- **WORK INSTRUCTION**: Return all lines in the material below that contain "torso".

- **MATERIAL FOR THIS EXERCISE**:
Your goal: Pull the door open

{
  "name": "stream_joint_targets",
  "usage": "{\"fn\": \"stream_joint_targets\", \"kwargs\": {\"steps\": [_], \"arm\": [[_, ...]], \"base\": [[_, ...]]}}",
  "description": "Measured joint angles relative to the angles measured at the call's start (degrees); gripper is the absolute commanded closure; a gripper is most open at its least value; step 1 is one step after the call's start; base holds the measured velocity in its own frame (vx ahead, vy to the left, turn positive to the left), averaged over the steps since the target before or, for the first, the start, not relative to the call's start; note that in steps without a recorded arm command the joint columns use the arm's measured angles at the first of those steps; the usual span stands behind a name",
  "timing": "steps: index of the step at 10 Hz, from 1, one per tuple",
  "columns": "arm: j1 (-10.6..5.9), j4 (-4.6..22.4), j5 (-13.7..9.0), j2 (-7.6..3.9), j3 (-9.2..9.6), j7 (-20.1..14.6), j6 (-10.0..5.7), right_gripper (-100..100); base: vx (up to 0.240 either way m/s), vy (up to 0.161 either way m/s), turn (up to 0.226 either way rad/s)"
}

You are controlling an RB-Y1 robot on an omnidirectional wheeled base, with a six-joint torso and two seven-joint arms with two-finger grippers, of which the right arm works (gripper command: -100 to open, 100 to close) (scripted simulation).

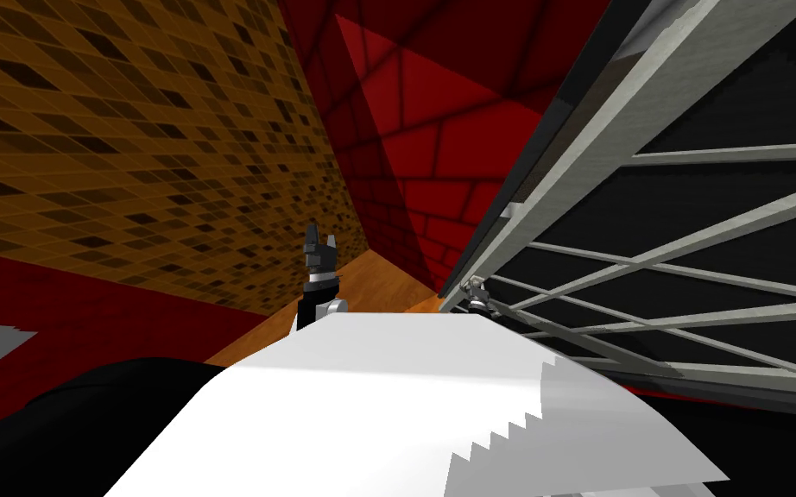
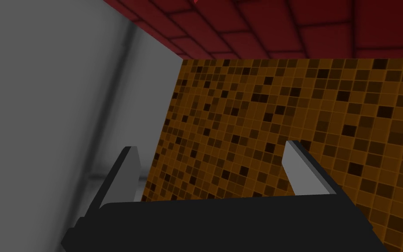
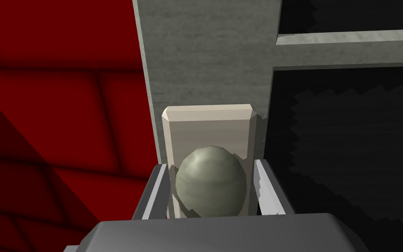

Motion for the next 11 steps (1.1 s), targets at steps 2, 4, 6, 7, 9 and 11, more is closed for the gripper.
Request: {"fn": "stream_joint_targets", "kwargs": {"steps": [2,4,6,7,9,11], "arm": [[-0.02,0.1,0.0,0.05,0.05,0.1,0.12,100],[0.03,0.1,0.1,0.12,0.11,0.1,0.21,100],[-0.19,0.1,0.3,-0.21,0.51,-0.3,0.05,100],[-0.33,0.2,0.7,-0.54,1.17,-1.0,-0.12,100],[0.8,-1.7,1.3,-0.79,2.6,-1.7,0.81,100],[1.06,-2.1,2.3,-1.44,4.36,-3.3,0.94,100]], "base": [[-0.019,0.004,0.005],[0.0,0.0,0.0],[-0.204,-0.005,0.075],[-0.236,-0.022,0.083],[-0.219,-0.004,0.07],[-0.264,0.004,0.078]]}}
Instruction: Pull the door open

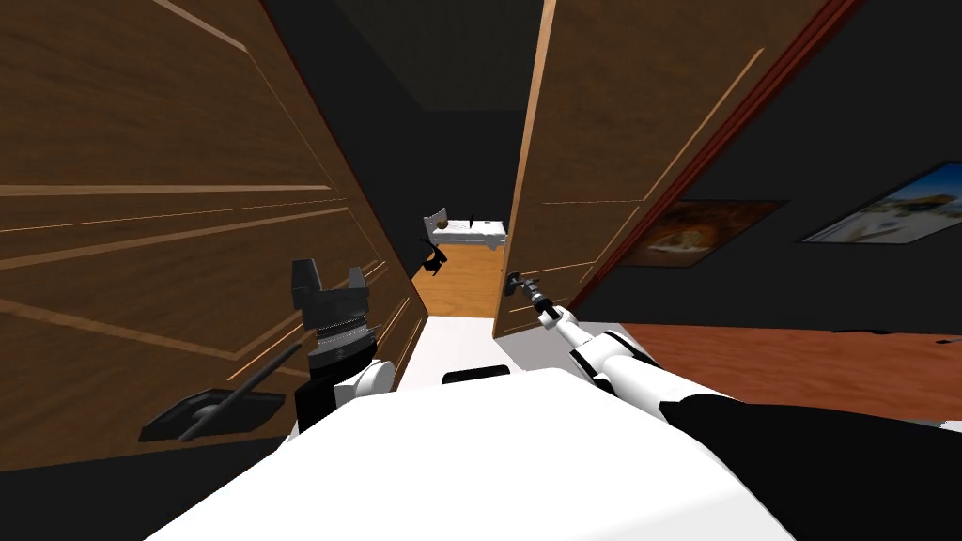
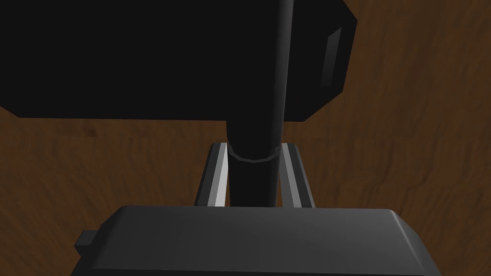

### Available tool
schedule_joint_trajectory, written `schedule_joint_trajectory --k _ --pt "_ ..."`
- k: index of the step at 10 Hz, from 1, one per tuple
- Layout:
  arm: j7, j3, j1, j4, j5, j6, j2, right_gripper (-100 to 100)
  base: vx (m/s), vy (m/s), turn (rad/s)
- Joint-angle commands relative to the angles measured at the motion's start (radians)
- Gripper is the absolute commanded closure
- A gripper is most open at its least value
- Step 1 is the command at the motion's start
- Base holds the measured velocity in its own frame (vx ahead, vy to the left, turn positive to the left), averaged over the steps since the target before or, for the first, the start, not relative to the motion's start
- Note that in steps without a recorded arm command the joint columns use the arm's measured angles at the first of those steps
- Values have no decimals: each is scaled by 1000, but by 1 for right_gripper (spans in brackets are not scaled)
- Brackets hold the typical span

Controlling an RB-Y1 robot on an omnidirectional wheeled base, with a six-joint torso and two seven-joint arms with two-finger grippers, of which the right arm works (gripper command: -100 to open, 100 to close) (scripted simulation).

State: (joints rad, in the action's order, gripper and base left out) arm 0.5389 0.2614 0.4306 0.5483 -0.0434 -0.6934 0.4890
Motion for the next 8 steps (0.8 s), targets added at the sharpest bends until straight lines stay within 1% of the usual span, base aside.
schedule_joint_trajectory --k 1,3,4,5,6,7,8 --pt "27 29 -5 0 11 -26 10 100 -224 -146 42" --pt "58 63 -10 13 24 -46 24 100 -215 -134 29" --pt "62 68 -10 14 25 -49 25 100 -171 -108 18" --pt "56 64 -15 23 24 -36 21 100 -74 -41 4" --pt "81 96 -25 33 36 -67 36 100 -93 -54 -13" --pt "90 106 -27 37 40 -77 41 100 -154 -111 7" --pt "108 128 -32 47 47 -98 54 100 -194 -166 25"
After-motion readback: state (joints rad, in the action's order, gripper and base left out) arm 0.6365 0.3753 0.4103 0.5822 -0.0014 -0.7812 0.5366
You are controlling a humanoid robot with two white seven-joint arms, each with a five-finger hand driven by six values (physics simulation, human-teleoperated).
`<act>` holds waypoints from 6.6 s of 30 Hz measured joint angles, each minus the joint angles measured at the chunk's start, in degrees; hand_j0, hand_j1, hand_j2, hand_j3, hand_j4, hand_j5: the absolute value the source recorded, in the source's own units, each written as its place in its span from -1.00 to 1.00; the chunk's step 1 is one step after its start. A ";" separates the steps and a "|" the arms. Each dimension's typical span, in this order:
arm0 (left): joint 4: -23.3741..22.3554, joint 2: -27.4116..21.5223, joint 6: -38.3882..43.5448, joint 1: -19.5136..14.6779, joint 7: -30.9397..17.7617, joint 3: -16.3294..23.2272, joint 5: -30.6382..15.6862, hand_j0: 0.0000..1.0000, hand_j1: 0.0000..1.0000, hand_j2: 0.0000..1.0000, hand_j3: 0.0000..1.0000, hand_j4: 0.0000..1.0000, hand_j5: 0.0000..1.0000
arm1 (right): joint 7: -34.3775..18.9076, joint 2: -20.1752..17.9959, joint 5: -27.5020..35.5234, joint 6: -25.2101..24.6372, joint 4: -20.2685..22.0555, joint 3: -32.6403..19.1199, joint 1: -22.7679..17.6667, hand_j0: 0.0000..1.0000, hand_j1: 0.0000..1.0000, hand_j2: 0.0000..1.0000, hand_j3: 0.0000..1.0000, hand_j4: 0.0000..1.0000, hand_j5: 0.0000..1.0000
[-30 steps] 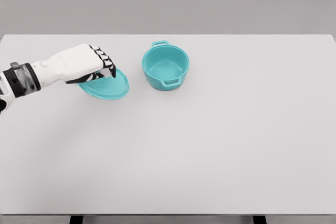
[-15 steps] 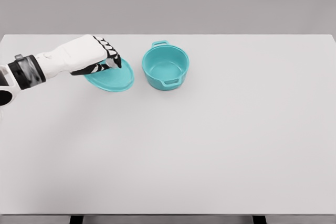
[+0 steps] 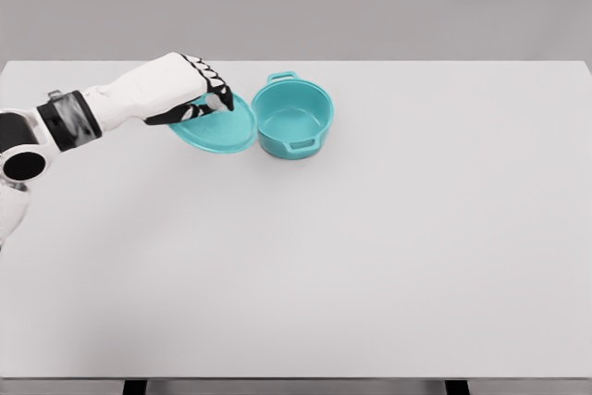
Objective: Cover the pot with left arm
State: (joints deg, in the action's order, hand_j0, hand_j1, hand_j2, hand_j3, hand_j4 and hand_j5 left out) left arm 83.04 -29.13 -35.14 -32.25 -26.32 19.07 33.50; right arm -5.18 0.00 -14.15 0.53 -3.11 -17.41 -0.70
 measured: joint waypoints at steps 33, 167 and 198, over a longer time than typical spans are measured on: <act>-10.95 12.17 0.01 -5.36 -0.42 0.12 0.98 0.00 0.00 0.00 0.00 0.00 0.00 | 0.00 0.00 0.00 0.00 0.00 0.00 0.00 1.00 1.00 1.00 1.00 1.00 1.00; -30.56 20.44 0.00 -14.15 -0.52 1.00 1.87 1.00 1.00 1.00 1.00 1.00 1.00 | 0.00 0.00 0.00 0.00 0.00 0.00 0.00 1.00 1.00 1.00 1.00 1.00 1.00; -30.41 19.70 0.00 -17.49 -0.53 1.17 3.46 1.00 1.00 1.00 1.00 1.00 1.00 | 0.00 0.00 0.00 0.00 0.00 0.00 0.00 1.00 1.00 1.00 1.00 1.00 1.00</act>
State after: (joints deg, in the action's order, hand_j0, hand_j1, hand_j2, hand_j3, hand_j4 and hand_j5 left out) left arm 52.62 -9.43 -35.14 -49.75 -26.84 20.24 36.96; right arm -5.18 0.00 -14.15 0.53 -3.11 -17.41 -0.70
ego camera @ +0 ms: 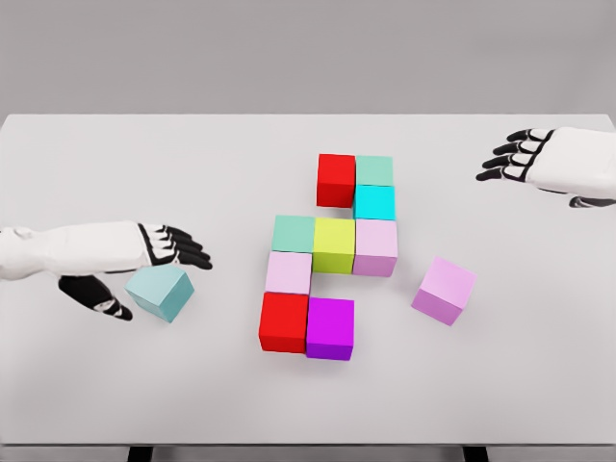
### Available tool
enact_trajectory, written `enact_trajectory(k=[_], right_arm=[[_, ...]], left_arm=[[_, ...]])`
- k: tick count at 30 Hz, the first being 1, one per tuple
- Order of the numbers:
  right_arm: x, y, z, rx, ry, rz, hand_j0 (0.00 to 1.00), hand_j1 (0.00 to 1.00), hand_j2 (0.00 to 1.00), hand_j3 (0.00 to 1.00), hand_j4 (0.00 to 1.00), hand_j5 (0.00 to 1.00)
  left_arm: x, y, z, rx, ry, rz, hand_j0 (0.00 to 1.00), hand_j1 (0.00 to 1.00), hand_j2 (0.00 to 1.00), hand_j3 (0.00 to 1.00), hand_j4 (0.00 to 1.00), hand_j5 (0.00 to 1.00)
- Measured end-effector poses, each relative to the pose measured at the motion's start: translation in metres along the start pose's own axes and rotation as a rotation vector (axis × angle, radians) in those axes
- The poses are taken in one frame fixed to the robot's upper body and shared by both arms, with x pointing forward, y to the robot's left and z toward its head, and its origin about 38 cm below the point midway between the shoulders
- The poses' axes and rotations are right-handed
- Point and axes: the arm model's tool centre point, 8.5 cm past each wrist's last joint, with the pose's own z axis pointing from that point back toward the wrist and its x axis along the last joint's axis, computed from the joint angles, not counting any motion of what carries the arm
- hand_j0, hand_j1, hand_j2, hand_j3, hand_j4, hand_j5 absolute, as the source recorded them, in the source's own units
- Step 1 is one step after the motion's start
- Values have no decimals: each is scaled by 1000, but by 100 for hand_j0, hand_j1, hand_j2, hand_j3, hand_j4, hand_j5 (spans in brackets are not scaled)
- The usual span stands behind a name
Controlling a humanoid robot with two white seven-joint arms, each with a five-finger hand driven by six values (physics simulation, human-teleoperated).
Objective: Assemble the squares on the desktop into the number 2
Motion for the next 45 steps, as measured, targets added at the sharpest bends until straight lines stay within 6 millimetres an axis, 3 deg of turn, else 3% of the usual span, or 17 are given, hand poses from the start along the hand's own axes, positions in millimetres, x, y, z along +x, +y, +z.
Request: enact_trajectory(k=[6,16,24,30,45], right_arm=[[0,-2,0,-2,-2,2,100,100,100,100,100,100],[11,16,-10,44,-54,-34,100,100,100,100,100,100],[34,39,-34,94,-143,-71,100,100,100,100,100,100],[47,45,-52,96,-184,-74,100,100,100,100,100,100],[67,54,-72,112,-238,-74,100,100,100,100,100,100]], left_arm=[[-1,-3,0,-10,3,6,100,100,100,100,100,100],[-18,-10,0,4,36,47,100,100,100,100,100,100],[-39,-18,2,24,86,102,100,100,100,100,100,100],[-43,-24,-2,15,99,108,100,100,100,100,100,100],[-45,-28,-8,9,103,105,100,100,100,100,100,100]])
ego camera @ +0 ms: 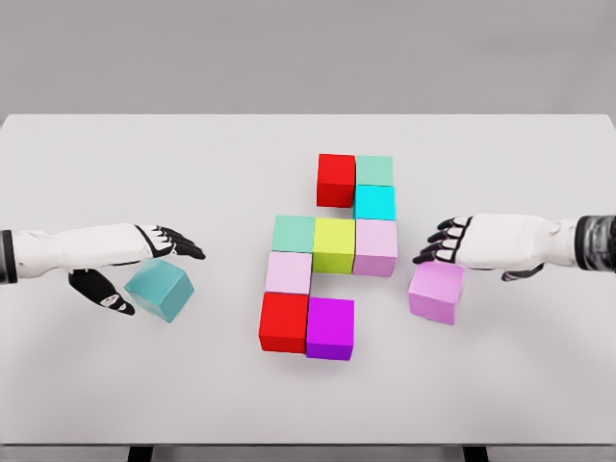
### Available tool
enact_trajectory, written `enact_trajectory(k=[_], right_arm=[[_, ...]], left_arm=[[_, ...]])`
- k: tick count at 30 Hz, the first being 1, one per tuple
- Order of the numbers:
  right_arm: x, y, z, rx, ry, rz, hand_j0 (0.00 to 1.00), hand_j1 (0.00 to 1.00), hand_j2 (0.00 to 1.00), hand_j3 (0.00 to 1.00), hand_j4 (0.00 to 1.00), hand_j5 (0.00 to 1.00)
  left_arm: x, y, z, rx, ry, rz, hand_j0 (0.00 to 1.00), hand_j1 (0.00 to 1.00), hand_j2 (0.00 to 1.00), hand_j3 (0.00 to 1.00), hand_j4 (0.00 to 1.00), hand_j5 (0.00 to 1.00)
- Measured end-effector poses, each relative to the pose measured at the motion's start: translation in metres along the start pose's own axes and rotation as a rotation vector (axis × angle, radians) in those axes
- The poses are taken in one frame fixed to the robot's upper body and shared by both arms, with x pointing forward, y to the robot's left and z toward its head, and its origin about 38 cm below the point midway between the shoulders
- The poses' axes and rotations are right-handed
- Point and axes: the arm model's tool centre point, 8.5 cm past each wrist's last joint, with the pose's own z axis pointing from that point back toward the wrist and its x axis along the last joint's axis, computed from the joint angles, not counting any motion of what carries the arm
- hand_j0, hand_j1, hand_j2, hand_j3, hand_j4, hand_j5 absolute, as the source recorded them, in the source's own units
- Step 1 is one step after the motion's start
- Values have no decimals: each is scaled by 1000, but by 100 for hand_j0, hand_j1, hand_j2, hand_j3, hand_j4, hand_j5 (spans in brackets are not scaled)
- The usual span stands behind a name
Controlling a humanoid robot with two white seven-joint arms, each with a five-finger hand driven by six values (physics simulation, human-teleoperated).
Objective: Assemble the squares on the desktop into the number 2
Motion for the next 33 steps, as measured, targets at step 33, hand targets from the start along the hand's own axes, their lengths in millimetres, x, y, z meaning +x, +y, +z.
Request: enact_trajectory(k=[33], right_arm=[[21,1,-19,7,-79,13,100,100,100,100,100,100]], left_arm=[[-9,-15,-10,-34,39,39,83,83,83,83,83,83]])
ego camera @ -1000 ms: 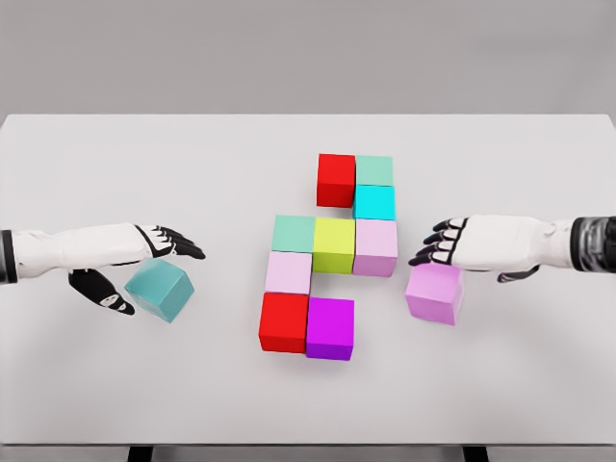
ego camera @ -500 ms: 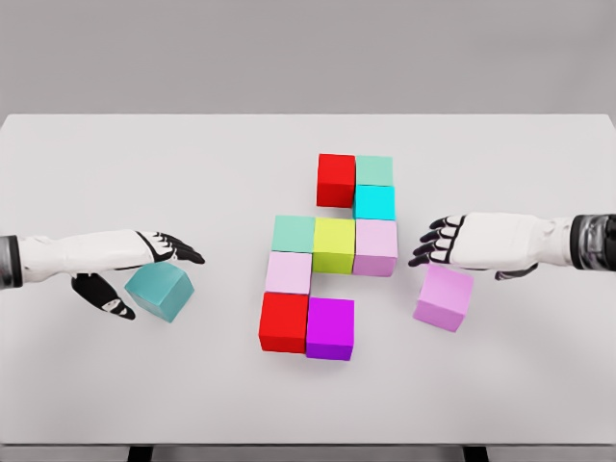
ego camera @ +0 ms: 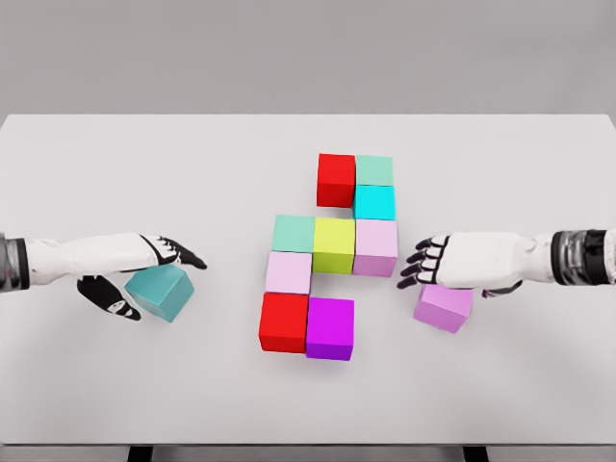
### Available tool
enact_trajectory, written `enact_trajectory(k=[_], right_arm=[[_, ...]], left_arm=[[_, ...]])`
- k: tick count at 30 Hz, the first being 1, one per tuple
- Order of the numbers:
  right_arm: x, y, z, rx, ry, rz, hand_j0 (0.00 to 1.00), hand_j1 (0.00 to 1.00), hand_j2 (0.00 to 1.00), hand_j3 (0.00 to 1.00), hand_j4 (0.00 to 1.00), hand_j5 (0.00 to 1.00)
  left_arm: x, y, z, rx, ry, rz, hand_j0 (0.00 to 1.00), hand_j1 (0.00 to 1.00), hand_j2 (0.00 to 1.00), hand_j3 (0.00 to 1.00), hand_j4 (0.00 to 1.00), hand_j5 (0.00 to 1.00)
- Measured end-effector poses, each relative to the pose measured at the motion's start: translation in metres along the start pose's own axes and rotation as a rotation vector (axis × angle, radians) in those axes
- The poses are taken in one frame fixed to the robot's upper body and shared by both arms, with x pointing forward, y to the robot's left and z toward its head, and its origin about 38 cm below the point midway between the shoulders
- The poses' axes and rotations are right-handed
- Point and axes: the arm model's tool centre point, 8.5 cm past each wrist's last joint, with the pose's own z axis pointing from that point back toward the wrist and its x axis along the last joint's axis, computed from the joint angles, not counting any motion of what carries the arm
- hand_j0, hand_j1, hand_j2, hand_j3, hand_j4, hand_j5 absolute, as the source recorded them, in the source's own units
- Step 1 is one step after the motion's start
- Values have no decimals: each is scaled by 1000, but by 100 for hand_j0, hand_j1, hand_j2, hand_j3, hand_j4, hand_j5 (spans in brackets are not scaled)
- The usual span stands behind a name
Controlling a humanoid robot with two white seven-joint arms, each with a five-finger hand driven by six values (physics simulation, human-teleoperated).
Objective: Assemble the squares on the desktop into the number 2
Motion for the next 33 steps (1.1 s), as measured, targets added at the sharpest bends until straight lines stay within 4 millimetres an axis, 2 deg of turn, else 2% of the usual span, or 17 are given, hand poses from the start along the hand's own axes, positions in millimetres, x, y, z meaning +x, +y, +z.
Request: enact_trajectory(k=[3,8,10,13,16,19,21,25,29,33], right_arm=[[1,2,-3,6,-6,-2,100,100,100,100,100,100],[2,5,-5,15,-8,-1,100,100,100,100,100,100],[2,6,-5,20,-5,3,86,86,86,86,86,86],[3,7,-6,25,-6,4,73,73,73,73,73,73],[3,7,-6,19,-5,-5,71,71,71,71,71,71],[3,7,-6,17,-5,-10,65,65,65,65,65,65],[2,7,-6,14,-4,-11,65,65,65,65,65,65],[3,7,-5,14,-4,-12,77,77,77,77,77,77],[6,4,-7,13,-15,7,84,84,84,84,84,84],[10,-6,-14,-15,-35,21,86,86,86,86,86,86]], left_arm=[[0,-2,-1,-7,2,-4,66,66,66,66,66,66],[-1,-2,0,-10,6,-4,55,55,55,55,55,55],[0,-2,0,-11,5,-4,53,53,53,53,53,53],[-1,-5,0,-13,5,3,51,51,51,51,51,51],[0,-4,0,-13,4,4,44,44,44,44,44,44],[0,-3,0,-12,4,-1,38,38,38,38,38,38],[1,-1,0,-10,2,-8,37,37,37,37,37,37],[4,9,1,5,2,-29,37,37,37,37,37,37],[7,22,0,27,15,-36,37,37,37,37,37,37],[12,39,-7,61,4,-51,37,37,37,37,37,37]])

- **SOLUTION BELOW**:
You are controlling an RB-Y1 robot on an omnidirectional wheeled base, with a six-joint torso and two seven-joint arms with two-finger grippers, of which the right arm works (gripper command: -100 to open, 100 to close) (scripted simulation).
Controlling an RB-Y1 robot on an omnidirectional wheeled base, with a six-joint torso and two seven-joint arms with two-finger grippers, of which the right arm works (gripper command: -100 to open, 100 to close) (scripted simulation).

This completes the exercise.